South Korea will seek the extradition of fugitive crypto entrepreneur Do Kwon, prosecutors told AFP Friday, after the Terraform founder was arrested in Montenegro and hit with US fraud charges.

Kwon, whose full name is Kwon Do-hyung, has been accused of fraud over his company's dramatic collapse last year, which wiped out about $40 billion of investors' money and shook global crypto markets.

The 31-year-old was arrested at the Podgorica airport in Montenegro on a South Korean warrant, the country's interior ministry said Thursday.

Soon after, the United States charged him with eight counts, including securities fraud and wire fraud, which followed a lawsuit by the US Securities and Exchange Commission.

In South Korea, where Kwon is wanted for violations of the country's capital markets act, authorities confirmed Friday that they would seek his extradition.

"South Korean prosecutors will take steps to repatriate Kwon Do-hyung. We are working on the process," Kim Hee-kyung, a spokeswoman for the Seoul Southern District Prosecutors' Office, told AFP.

Kwon reportedly flew from South Korea to Singapore ahead of the company's crash in May last year.

In September, South Korean prosecutors requested that Interpol place him on the red notice list across the agency's 195 member nations, and also revoked his passport.

- Fake Costa Rica passport? -

 

But questions about his whereabouts intensified after the Singapore Police Force said that he was not in the country.

Montenegro authorities said Thursday that Kwon had "used falsified travel documents from Costa Rica" during passport control for a flight to Dubai.

Inspection of their luggage also found travel documents from Belgium and South Korea, while Interpol checks discovered that Belgian documents were forged, Montenegro's interior ministry added.

Many investors lost their life savings when Kwon's Luna and Terra entered a death spiral, and South Korean authorities have opened multiple criminal probes into the crash.

South Korea's National Police Agency said it would collaborate with the country's prosecutors as they seek Kwon's extradition.

"As an organisation that works closely with the Interpol, we will actively cooperate with the Seoul Southern District Prosecutors' Office," Jeong Beom-seok, an official from the National Police Agency, told AFP.

South Korea is a member of the European Convention on Extradition, a multilateral convention that facilitates extradition between member nations, and Montenegro is also a signatory, the justice ministry said in a statement.

"The justice ministry will proceed with the extradition process in accordance with laws and international agreements," it added.

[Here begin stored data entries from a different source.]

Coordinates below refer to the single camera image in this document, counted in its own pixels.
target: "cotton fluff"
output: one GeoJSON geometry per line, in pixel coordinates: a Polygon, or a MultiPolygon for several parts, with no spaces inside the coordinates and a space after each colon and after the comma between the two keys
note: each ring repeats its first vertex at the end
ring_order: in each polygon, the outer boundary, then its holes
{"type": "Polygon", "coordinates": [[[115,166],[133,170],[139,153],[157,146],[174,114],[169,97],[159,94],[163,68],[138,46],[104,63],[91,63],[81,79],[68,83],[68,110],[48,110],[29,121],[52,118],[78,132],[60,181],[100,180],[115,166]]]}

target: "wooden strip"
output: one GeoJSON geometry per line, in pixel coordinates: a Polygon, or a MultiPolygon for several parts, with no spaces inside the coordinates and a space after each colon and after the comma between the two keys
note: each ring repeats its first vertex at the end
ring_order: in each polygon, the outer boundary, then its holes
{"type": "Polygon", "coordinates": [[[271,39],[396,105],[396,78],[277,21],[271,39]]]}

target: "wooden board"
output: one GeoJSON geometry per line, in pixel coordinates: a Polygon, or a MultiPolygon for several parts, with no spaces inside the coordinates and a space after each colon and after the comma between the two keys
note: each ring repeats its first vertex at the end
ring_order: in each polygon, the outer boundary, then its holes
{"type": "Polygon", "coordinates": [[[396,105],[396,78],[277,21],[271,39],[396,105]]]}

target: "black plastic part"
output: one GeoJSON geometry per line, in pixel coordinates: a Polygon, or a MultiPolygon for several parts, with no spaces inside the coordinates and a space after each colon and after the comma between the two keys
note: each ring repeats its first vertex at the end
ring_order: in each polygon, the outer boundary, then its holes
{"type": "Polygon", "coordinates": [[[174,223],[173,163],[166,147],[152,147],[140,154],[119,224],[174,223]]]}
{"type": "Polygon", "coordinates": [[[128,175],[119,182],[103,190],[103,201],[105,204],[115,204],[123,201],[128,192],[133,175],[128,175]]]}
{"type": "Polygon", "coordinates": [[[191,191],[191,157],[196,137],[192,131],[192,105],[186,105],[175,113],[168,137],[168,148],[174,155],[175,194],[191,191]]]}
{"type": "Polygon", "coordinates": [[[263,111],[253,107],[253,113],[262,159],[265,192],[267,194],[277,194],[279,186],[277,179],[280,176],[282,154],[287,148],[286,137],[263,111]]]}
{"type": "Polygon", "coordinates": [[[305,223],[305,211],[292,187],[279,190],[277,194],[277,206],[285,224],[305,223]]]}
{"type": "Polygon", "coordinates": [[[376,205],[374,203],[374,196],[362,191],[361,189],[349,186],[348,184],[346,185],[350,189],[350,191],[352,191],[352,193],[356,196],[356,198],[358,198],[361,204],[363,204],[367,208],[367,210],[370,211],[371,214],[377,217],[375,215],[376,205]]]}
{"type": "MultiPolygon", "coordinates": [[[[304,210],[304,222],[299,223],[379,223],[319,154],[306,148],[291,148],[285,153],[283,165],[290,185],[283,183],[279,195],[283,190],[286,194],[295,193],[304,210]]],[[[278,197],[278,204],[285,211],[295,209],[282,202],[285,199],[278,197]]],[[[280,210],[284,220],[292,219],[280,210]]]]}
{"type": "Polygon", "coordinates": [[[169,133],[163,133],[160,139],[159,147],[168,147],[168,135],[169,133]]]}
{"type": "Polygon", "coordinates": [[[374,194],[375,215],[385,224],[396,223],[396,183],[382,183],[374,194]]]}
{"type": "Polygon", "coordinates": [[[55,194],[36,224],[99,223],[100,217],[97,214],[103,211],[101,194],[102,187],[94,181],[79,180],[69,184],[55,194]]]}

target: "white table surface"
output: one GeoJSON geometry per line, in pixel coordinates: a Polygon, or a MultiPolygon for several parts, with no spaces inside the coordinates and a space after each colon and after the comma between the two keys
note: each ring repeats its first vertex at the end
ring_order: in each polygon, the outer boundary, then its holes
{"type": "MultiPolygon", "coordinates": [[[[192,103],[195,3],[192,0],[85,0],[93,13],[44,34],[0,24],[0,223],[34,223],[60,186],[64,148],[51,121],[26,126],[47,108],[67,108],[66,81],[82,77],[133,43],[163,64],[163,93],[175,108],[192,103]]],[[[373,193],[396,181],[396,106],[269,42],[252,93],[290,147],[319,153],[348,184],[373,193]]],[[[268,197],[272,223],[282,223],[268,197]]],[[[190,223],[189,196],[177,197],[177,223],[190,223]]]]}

- 'Multi-billion-dollar crypto fraud' -

 

Cryptocurrencies have come under increasing scrutiny from regulators across the globe following a string of recent controversies, including the high-profile collapse of the exchange FTX.

Kwon is accused of "orchestrating a multi-billion-dollar crypto asset securities fraud", according to the US Securities and Exchange Commission.

"It is true that Kwon has done too much damage to too many people, with something that carried a lot of unexplained risks," Cho Dong-keun, an economics professor emeritus at Myongji University, told AFP.

"It's very unfortunate that he ran away. A responsible adult and entrepreneur would have stayed and explained. The fact that he tried to avoid authorities by even using forged passports shows his character."

His TerraUSD was marketed as a "stablecoin", which is typically pegged to stable assets such as the US dollar to prevent drastic fluctuations in prices.

But TerraUSD was an "algorithmic stablecoin" -- not backed by assets, instead pegged only to its floating sister currency Luna. And some $40 billion in market value was erased when the two currencies went into freefall in May 2022.

Kwon and Terraform Labs also moved more than 10,000 bitcoin out of their failed project and converted some of the tokens into cash via a Swiss bank, Bloomberg News reported, citing the US SEC.

"Kwon certainly needs to be held accountable for his actions," Kim Dae-jong, a professor of business administration at Sejong University, told AFP.

"The bottom line is that Kwon didn't run the company according to laws and principles. He exploited it for his own personal, financial gain."